Research Center for Mathematics and Interdisciplinary Sciences, Shandong University, Qingdao, China.
Department of Ophthalmology, Washington University in St. Louis, St. Louis, Missouri, USA.
Stat Med. 2021 Apr 15;40(8):1901-1916. doi: 10.1002/sim.8878. Epub 2021 Jan 31.
In this article, we are interested in capturing heterogeneity in clustered or longitudinal data. Traditionally such heterogeneity is modeled by either fixed effects (FE) or random effects (RE). In FE models, the degree of freedom for the heterogeneity equals the number of clusters/subjects minus 1, which could result in less efficiency. In RE models, the heterogeneity across different clusters/subjects is described by, for example, a random intercept with 1 parameter (for the variance of the random intercept), which could lead to oversimplification and biases (for the estimates of subject-specific effects). Our "fused effects" model stands in between these two approaches: we assume that there are unknown number of distinct levels of heterogeneity, and use the fusion penalty approach for estimation and inference. We evaluate and compare the performance of our method to the FE and RE models by simulation studies.

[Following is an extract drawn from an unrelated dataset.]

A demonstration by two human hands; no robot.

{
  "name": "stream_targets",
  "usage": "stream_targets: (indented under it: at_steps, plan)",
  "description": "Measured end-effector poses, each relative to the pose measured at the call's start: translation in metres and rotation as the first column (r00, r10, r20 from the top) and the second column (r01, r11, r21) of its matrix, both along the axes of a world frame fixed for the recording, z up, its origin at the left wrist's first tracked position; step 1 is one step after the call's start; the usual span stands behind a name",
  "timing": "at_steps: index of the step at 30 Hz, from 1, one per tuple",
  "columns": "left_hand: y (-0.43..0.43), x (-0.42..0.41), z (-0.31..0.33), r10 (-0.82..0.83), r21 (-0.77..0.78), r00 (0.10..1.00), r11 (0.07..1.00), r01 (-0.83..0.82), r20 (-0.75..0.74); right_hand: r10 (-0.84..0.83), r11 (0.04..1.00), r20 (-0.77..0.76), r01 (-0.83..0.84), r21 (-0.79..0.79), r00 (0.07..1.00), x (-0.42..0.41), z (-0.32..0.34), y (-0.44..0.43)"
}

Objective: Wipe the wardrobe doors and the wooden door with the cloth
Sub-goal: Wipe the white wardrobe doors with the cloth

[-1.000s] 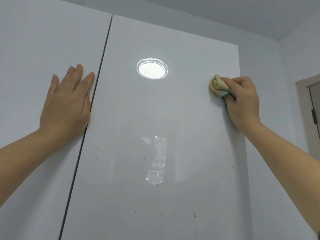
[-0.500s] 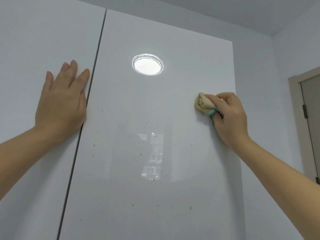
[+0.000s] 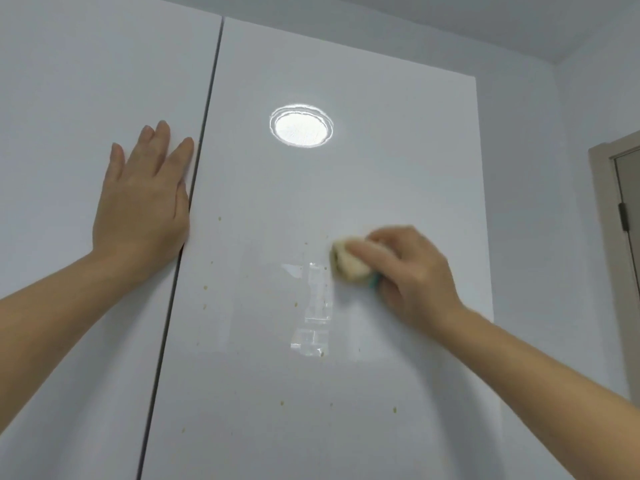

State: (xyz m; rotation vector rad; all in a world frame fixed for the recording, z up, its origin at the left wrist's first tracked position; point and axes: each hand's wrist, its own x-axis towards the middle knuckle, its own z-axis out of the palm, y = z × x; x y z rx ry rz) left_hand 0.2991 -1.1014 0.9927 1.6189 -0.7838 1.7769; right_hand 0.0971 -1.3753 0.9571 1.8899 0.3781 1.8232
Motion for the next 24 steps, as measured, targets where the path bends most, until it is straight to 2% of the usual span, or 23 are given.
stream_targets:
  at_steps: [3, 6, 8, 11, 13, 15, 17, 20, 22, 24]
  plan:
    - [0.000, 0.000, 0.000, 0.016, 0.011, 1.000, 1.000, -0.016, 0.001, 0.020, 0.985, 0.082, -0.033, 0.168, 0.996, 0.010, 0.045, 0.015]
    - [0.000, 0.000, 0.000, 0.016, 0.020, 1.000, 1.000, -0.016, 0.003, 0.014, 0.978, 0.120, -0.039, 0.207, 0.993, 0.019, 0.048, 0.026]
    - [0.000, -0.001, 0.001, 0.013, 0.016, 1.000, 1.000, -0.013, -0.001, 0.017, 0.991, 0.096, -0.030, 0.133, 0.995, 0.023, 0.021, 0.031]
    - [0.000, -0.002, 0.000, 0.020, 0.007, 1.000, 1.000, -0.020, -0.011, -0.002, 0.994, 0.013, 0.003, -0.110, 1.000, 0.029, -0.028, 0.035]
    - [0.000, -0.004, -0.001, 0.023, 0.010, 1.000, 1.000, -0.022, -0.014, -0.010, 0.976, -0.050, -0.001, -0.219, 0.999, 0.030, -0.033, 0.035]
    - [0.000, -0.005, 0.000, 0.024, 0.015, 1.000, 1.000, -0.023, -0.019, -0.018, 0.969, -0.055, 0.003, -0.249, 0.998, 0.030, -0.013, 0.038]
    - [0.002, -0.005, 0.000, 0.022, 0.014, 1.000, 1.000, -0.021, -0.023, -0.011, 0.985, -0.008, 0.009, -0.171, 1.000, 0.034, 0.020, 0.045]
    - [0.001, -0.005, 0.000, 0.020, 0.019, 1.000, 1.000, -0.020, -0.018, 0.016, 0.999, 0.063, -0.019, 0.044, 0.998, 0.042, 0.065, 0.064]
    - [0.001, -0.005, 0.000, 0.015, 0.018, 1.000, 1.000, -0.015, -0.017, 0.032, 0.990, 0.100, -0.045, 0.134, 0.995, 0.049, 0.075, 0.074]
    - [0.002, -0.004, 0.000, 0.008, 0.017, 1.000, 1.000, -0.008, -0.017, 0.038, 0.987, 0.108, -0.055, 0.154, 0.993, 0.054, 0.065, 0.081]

We apply our method to the Ocular Hypertension Treatment Study to capture the heterogeneity in the progression rate of primary open-angle glaucoma of left and right eyes of different subjects.
在本文中,我们对捕获聚类或纵向数据中的异质性感兴趣。传统上,这种异质性是通过固定效应(FE)或随机效应(RE)来建模的。在 FE 模型中,异质性的自由度等于聚类/受试者的数量减 1,这可能导致效率降低。在 RE 模型中,不同聚类/受试者之间的异质性由例如一个具有 1 个参数的随机截距来描述(用于随机截距的方差),这可能导致过度简化和偏差(对于受试者特定效应的估计)。我们的“融合效应”模型介于这两种方法之间:我们假设存在未知数量的不同水平的异质性,并使用融合惩罚方法进行估计和推断。我们通过模拟研究来评估和比较我们的方法与 FE 和 RE 模型的性能。我们将我们的方法应用于眼压升高治疗研究,以捕获不同受试者左眼和右眼原发性开角型青光眼进展率的异质性。